This article offers a comprehensive Ellenbarrie Industrial Gases IPO review, covering its business operations and fundamental analysis to help you make an informed investment choice.

Ellenbarrie Industrial Gases IPO Review

Ellenbarrie Industrial Gases Limited (EIGL), an industrial gas company, is launching its IPO between June 24 to June 26, 2025, with a price band of Rs 380 to Rs 400 per share and plans to raise Rs 852.53 crore (?400 crore - Fresh Issue and Rs 452.53 crore - Offer for Sale). They operate nine facilities across East and South India. EIGL serves sectors like pharma, defence, and healthcare, offering gases such as oxygen, nitrogen, and hydrogen. It earns most revenue from bulk customers (66.75%) and has a high repeat client rate of 85.68%. 

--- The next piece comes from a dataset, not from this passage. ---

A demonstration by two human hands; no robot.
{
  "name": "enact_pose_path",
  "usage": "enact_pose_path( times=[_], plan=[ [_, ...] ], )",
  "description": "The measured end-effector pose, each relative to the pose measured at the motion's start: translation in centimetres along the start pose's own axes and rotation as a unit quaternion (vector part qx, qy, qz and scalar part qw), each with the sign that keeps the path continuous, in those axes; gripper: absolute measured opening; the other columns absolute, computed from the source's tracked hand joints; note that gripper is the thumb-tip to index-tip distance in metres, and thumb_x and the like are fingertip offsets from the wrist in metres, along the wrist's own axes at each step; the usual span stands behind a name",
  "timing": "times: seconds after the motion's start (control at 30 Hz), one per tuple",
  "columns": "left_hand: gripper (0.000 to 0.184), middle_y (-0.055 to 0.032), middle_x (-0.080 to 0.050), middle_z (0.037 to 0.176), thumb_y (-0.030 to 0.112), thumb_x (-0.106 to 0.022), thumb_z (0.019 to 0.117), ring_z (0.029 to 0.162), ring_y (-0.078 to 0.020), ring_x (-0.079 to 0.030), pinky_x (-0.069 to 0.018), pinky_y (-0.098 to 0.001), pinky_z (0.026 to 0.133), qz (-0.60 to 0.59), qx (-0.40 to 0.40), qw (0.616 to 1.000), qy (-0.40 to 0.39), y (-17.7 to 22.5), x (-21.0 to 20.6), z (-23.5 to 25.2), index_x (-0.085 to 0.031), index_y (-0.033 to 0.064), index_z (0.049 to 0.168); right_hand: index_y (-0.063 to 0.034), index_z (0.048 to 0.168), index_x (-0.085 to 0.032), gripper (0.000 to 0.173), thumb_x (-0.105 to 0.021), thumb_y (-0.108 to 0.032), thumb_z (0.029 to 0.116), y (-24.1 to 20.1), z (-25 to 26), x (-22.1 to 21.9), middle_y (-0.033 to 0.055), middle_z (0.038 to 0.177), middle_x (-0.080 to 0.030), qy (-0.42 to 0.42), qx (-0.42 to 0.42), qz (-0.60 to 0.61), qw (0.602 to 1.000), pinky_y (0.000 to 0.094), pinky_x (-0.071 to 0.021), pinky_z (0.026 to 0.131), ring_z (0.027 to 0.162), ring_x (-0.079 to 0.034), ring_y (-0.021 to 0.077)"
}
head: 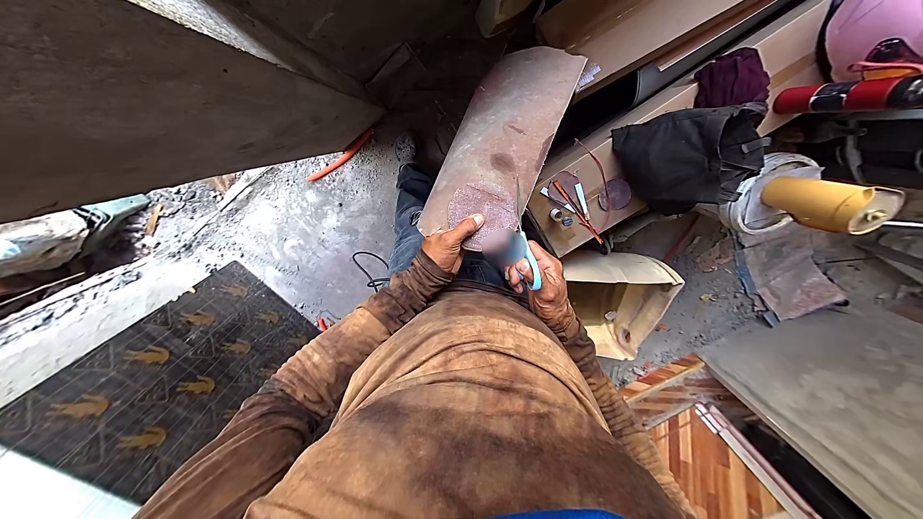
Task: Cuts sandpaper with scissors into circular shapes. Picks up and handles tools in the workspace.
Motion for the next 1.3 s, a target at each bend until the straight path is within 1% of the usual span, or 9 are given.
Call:
enact_pose_path(
  times=[0.17,0.33,0.4,0.73,0.8,0.9,0.97,1.17,1.3],
  plan=[
    [0.022,-0.0139,-0.074,0.095,0.007,-0.068,0.0943,0.079,-0.0232,-0.074,-0.0636,-0.0404,0.070,0.000,0.012,1.000,-0.010,0.1,0.2,0.2,-0.064,0.0010,0.115,0.0012,0.113,-0.062,0.041,-0.066,-0.037,0.0983,0.3,-0.1,-0.1,-0.0028,0.071,-0.065,0.003,-0.004,0.018,1.000,0.0214,-0.0495,0.054,0.059,-0.059,0.0052],
    [0.019,-0.0131,-0.075,0.093,0.006,-0.066,0.0956,0.076,-0.0229,-0.074,-0.0639,-0.0399,0.069,0.009,0.015,1.000,-0.021,0.3,0.2,-0.2,-0.064,0.0012,0.114,-0.0061,0.108,-0.060,0.050,-0.061,-0.055,0.0971,0.3,0.4,-0.1,0.0008,0.075,-0.067,-0.016,0.009,0.003,1.000,0.0255,-0.0535,0.058,0.064,-0.064,0.0111],
    [0.020,-0.0132,-0.075,0.092,0.006,-0.067,0.0949,0.075,-0.0227,-0.074,-0.0639,-0.0396,0.068,0.005,0.008,1.000,-0.026,0.6,0.1,-0.2,-0.064,0.0018,0.114,-0.0064,0.108,-0.059,0.052,-0.060,-0.057,0.0968,0.1,0.7,-0.2,0.0010,0.075,-0.067,-0.020,0.017,-0.012,1.000,0.0266,-0.0539,0.060,0.065,-0.064,0.0120],
    [0.019,-0.0117,-0.075,0.093,0.007,-0.067,0.0949,0.077,-0.0216,-0.074,-0.0638,-0.0387,0.069,0.001,0.007,1.000,-0.031,1.6,0.5,0.3,-0.065,0.0020,0.113,-0.0005,0.113,-0.061,0.041,-0.065,-0.039,0.0994,-0.1,0.9,-1.1,-0.0020,0.074,-0.066,0.004,0.016,-0.004,1.000,0.0220,-0.0509,0.056,0.061,-0.061,0.0062],
    [0.021,-0.0122,-0.075,0.094,0.006,-0.067,0.0946,0.078,-0.0222,-0.074,-0.0639,-0.0393,0.069,0.004,0.009,1.000,-0.030,1.6,0.6,0.3,-0.064,0.0022,0.114,-0.0016,0.112,-0.061,0.044,-0.065,-0.043,0.0985,0.0,1.0,-1.1,-0.0004,0.074,-0.066,0.006,0.015,-0.001,1.000,0.0243,-0.0531,0.057,0.063,-0.063,0.0086],
    [0.021,-0.0131,-0.075,0.093,0.007,-0.068,0.0943,0.076,-0.0232,-0.074,-0.0641,-0.0403,0.068,0.003,0.008,0.999,-0.037,1.7,0.8,0.1,-0.064,0.0021,0.114,-0.0062,0.109,-0.059,0.055,-0.061,-0.059,0.0956,0.0,1.5,-1.1,0.0004,0.077,-0.067,-0.001,0.015,-0.030,0.999,0.0280,-0.0561,0.064,0.069,-0.066,0.0119],
    [0.021,-0.0128,-0.075,0.093,0.008,-0.069,0.0940,0.076,-0.0227,-0.074,-0.0639,-0.0398,0.067,-0.002,0.001,0.999,-0.042,1.8,1.0,0.4,-0.065,0.0032,0.114,-0.0059,0.110,-0.059,0.056,-0.060,-0.060,0.0954,-0.1,1.9,-1.5,0.0006,0.078,-0.068,-0.001,0.017,-0.040,0.999,0.0283,-0.0570,0.066,0.070,-0.067,0.0122],
    [0.021,-0.0124,-0.075,0.094,0.008,-0.069,0.0934,0.077,-0.0222,-0.074,-0.0638,-0.0394,0.068,0.010,-0.007,0.999,-0.040,2.9,1.3,0.9,-0.066,0.0039,0.114,-0.0009,0.112,-0.062,0.043,-0.067,-0.041,0.0977,-0.3,2.4,-2.3,-0.0003,0.074,-0.066,0.021,0.018,-0.023,0.999,0.0252,-0.0544,0.059,0.063,-0.063,0.0091],
    [0.021,-0.0121,-0.075,0.093,0.008,-0.069,0.0937,0.076,-0.0215,-0.074,-0.0636,-0.0385,0.067,0.019,-0.001,0.999,-0.050,3.4,1.5,1.2,-0.066,0.0041,0.114,-0.0007,0.112,-0.062,0.039,-0.067,-0.037,0.0984,0.1,2.4,-2.7,-0.0001,0.074,-0.067,0.017,0.011,0.005,1.000,0.0253,-0.0545,0.060,0.063,-0.063,0.0088]
  ],
)
Point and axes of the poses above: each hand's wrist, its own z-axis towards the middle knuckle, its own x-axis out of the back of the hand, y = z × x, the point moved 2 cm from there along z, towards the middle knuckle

EIGL’s financials show strong growth, with revenue rising from Rs 205.11 crore in FY23 to Rs 312.48 crore in FY25, and PAT margin improving to 23.90%. The IPO proceeds will fund debt repayment and plant expansion. While EIGL outperforms peers like Linde India in margins and return ratios, it faces risks like regional concentration and limited long-term contracts. Strategic goals include nationwide expansion, entry into speciality gases, and in-house plant manufacturing to improve competitiveness and profitability.

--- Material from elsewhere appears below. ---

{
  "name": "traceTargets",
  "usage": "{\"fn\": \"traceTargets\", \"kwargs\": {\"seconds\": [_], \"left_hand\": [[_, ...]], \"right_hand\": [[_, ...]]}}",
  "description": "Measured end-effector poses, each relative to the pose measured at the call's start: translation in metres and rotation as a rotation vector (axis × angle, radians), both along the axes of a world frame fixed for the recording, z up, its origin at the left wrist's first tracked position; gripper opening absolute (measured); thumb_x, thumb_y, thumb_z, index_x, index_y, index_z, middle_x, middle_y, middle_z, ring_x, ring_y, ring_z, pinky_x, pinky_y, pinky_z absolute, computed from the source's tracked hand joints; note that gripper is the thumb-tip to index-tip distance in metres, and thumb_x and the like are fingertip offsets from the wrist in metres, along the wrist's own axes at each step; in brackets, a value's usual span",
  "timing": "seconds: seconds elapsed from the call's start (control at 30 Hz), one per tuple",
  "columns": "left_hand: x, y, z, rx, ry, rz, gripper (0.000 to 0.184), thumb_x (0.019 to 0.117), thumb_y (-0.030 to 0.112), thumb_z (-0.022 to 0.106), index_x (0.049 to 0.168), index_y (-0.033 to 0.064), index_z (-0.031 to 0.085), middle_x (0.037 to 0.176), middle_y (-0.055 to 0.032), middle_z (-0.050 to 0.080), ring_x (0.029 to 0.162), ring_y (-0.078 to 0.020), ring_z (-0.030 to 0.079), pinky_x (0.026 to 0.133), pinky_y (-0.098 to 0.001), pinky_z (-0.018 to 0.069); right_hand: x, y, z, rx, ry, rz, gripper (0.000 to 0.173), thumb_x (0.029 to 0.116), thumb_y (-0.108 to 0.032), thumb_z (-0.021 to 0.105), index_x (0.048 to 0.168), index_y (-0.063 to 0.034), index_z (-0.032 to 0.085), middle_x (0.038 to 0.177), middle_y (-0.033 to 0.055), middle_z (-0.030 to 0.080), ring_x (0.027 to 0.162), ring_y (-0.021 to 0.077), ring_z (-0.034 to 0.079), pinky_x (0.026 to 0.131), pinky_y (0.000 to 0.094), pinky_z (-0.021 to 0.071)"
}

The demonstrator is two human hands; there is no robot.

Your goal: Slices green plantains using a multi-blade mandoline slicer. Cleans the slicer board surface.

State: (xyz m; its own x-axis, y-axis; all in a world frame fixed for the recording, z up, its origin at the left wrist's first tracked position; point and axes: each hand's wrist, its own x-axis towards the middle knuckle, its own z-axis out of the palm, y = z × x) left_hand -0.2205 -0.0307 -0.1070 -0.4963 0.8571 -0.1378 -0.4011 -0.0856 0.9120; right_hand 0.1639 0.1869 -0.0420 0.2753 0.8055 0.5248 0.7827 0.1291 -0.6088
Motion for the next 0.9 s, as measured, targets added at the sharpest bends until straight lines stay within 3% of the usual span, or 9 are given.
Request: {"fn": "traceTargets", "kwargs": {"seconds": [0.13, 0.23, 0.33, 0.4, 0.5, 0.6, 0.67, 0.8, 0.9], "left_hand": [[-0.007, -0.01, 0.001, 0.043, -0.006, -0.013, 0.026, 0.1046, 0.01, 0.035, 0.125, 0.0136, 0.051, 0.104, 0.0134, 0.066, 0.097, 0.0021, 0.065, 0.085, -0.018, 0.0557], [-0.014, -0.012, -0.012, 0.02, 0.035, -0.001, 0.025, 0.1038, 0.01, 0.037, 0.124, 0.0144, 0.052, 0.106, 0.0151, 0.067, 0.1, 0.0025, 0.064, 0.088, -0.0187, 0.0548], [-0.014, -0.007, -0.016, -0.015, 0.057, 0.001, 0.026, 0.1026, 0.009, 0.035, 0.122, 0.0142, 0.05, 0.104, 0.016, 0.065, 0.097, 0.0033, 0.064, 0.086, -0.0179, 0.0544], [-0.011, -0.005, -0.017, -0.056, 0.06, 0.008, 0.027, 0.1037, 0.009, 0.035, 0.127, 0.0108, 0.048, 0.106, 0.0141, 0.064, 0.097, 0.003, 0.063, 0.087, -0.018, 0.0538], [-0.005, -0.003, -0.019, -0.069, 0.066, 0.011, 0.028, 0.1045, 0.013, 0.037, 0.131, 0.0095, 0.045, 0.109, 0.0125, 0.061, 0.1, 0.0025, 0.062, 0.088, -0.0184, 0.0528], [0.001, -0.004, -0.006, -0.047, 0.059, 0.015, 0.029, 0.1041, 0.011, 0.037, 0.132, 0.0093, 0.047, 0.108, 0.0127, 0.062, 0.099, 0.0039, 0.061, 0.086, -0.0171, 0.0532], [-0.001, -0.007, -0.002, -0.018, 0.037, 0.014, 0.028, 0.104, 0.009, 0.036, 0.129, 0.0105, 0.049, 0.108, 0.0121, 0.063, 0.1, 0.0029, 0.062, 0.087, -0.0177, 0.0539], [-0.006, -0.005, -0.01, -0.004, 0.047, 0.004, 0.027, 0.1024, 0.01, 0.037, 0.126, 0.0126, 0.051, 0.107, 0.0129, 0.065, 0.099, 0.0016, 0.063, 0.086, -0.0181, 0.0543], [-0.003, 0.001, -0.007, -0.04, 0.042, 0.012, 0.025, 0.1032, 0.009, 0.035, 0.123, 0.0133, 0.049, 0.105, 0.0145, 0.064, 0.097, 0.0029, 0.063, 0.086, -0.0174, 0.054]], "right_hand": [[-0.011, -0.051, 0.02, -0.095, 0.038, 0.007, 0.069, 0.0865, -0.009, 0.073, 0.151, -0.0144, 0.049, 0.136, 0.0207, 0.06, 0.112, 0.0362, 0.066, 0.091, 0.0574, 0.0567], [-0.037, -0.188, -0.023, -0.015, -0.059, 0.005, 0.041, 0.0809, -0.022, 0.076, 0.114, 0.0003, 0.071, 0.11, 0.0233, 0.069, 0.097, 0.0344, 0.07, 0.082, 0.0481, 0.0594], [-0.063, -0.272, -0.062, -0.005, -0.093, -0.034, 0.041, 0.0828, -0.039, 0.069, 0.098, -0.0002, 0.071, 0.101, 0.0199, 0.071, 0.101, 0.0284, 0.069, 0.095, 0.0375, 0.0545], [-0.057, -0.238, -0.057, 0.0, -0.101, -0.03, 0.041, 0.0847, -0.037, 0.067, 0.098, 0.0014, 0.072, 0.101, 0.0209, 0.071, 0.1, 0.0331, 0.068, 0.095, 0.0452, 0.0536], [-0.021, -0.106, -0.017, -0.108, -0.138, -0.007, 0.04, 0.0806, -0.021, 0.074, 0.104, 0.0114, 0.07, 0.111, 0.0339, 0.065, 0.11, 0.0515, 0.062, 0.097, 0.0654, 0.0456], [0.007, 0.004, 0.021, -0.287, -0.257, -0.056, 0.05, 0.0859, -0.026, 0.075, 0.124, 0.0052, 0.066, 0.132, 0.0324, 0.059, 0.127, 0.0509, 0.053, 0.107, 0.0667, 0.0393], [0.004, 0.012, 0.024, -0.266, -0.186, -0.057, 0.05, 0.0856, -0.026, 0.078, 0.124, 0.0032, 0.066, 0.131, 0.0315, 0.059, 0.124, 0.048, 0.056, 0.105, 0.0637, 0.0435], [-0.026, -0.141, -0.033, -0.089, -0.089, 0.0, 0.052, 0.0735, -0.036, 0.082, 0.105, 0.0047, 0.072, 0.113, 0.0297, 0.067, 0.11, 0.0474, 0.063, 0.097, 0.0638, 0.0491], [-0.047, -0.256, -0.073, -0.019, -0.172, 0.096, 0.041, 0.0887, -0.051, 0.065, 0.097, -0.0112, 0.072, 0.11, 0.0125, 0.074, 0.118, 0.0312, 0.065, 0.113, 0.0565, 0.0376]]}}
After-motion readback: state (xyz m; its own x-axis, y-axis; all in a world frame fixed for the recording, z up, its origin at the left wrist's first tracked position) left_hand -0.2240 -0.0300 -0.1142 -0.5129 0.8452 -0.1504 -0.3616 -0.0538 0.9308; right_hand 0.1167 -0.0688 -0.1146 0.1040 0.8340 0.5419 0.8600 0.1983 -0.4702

Company Overview of Ellenbarrie Industrial Gases IPO

Ellenbarrie Industrial Gases Limited (EIGL), one of India's oldest industrial gas companies with over 50 years of experience, operates in East, Central, and South India. It manufactures and supplies a wide range of gases such as oxygen, nitrogen, argon, helium, hydrogen, carbon dioxide, acetylene, and more. They cater to industries such as pharmaceuticals, steel, healthcare, petrochemicals, infrastructure, railways, aviation, and defence. EIGL operates nine facilities, including three bulk manufacturing plants and six others (onsite and cylinder filling) spread across states like West Bengal, Andhra Pradesh, Telangana, and Chhattisgarh. Its supply model includes on-site production, bulk delivery through cryogenic tankers, and packaged gas cylinders.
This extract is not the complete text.